For centuries, the sweet but tart fruit has left its deep crimson splash just about everywhere -- in Greek mythology, Christianity, Judaism, Islam, Buddhism, Hinduism. But for today’s consumer, the pomegranate has entered mainstream culture through more secular but equally worshipped outlets: Oprah, Rachael Ray, the Starbucks Frappuccino. And for good reason, according to health experts.
“It’s just now that we are finding the modern evidences and proofs of its health effects .... It has been used for medicinal purposes for ages,” says Navindra Seeram, assistant director of the UCLA Center for Human Nutrition and lead co-editor of “Pomegranates: Ancient Roots to Modern Medicine,” published recently.
Here are a few reasons -- according to research conducted by Seeram and colleagues at UCLA -- why the fruit is so good for you:
* Packed with antioxidants (even more than you’ll find in cranberries, red wine and green tea), pomegranates might help prevent the onset of atherosclerosis, a hardening of the arteries that leads to heart disease and stroke.
* Unlike most fruit juices, drinking a commercial juice such as POM Wonderful is more healthful than eating the fruit itself, because 70% of the antioxidants found in the juice are released from the peel when the pomegranate is squeezed.

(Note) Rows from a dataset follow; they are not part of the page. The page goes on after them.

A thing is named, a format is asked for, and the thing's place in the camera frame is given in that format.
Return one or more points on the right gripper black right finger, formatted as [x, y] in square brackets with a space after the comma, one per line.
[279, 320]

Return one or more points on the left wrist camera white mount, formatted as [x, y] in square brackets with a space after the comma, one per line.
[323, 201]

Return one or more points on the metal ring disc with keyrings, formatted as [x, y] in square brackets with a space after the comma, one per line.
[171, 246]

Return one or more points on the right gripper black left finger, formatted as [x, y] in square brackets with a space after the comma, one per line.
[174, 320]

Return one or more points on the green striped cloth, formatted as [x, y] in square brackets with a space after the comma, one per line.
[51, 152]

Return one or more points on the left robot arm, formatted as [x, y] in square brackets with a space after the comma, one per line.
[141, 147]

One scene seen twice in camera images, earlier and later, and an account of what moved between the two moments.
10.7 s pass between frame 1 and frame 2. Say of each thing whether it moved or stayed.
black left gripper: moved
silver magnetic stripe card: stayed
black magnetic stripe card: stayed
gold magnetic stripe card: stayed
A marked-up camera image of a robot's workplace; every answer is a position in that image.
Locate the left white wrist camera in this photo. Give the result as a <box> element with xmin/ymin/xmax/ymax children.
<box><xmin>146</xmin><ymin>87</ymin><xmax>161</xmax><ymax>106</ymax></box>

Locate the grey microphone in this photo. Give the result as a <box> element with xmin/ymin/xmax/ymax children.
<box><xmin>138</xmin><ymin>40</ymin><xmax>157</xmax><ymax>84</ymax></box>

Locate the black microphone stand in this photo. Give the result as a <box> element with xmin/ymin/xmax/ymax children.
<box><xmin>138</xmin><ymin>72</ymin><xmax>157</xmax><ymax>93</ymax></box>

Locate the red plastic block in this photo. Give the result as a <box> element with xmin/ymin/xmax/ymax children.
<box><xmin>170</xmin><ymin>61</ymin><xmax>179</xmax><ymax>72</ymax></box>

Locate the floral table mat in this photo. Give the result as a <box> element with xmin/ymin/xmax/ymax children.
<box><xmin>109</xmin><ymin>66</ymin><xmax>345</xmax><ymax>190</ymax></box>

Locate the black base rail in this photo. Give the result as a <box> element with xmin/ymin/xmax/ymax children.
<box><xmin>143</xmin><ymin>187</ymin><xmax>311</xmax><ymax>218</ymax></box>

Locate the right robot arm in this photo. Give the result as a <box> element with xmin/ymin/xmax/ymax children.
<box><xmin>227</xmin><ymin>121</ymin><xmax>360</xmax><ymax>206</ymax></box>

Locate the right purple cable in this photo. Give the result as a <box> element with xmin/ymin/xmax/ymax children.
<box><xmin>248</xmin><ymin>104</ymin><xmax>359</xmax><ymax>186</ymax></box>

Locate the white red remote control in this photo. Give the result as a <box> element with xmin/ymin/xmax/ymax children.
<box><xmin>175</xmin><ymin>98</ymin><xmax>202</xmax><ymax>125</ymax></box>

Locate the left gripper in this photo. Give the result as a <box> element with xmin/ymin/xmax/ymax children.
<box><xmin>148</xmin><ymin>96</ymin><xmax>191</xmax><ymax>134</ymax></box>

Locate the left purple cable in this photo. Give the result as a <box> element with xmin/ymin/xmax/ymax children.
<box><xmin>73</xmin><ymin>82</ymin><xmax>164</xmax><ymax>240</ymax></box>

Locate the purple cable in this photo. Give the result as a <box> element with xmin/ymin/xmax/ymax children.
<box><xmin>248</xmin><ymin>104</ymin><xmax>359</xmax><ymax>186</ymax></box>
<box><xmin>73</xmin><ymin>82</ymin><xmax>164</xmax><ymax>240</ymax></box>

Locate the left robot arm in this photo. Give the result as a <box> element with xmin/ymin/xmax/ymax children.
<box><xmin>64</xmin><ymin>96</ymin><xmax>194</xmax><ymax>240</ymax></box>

* A study released by UCLA in June indicates drinking a glass of pomegranate juice daily can help slow the spread of prostate cancer, allowing diagnosed men to live longer.
* Menopausal and post-menopausal symptoms, including hot flashes, might be alleviated by the phytoestrogen found in the pomegranate seed. It’s the only plant known to contain estrogen.
* A natural Viagra? Another recent study, which measured the erectile function of rabbits, showed a regular intake of pomegranate juice raises nitric oxide levels and blood supply as seen in those who take Viagra.
Companies are capitalizing on the fruit’s growing appeal, with products such as chewing gum called Pomegranate Power by Ford Gum & Machine Co. and a pomegranate chicken sausage ($6 a pound) made by Jody Maroni’s Sausage Kingdom, a Los Angeles-based franchise.
Split open the tough skin of a pomegranate and you’ll find hundreds of seeds bulging between webs of white membrane.
“People like the exotic nature of the product,” Vierhile says. “People are becoming more adventurous in their eating and drinking habits, and pomegranates allow them to do that.”
During the Oscars, celebrities could be found sipping Red Carpet Martinis (vodka, Grand Marnier and pomegranate juice, garnished with a gold leaf) at the Four Seasons Hotel Los Angeles in Beverly Hills.
The fruit is also a popular antioxidant additive in beauty products.
“People have no aversion to slathering it on their body,” says David Klass, co-president of Archipelago, which came out with its pomegranate collection in April.
“It’s probably the most successful thing we have ever done,” he says.
Of course, there may be a bit of a “snob factor” linked to the pomegranate’s popularity, Vierhile speculates.
“You are seeing one of the latest trends out there,” Vierhile says. “There’s a certain cool factor to knowing about these things.”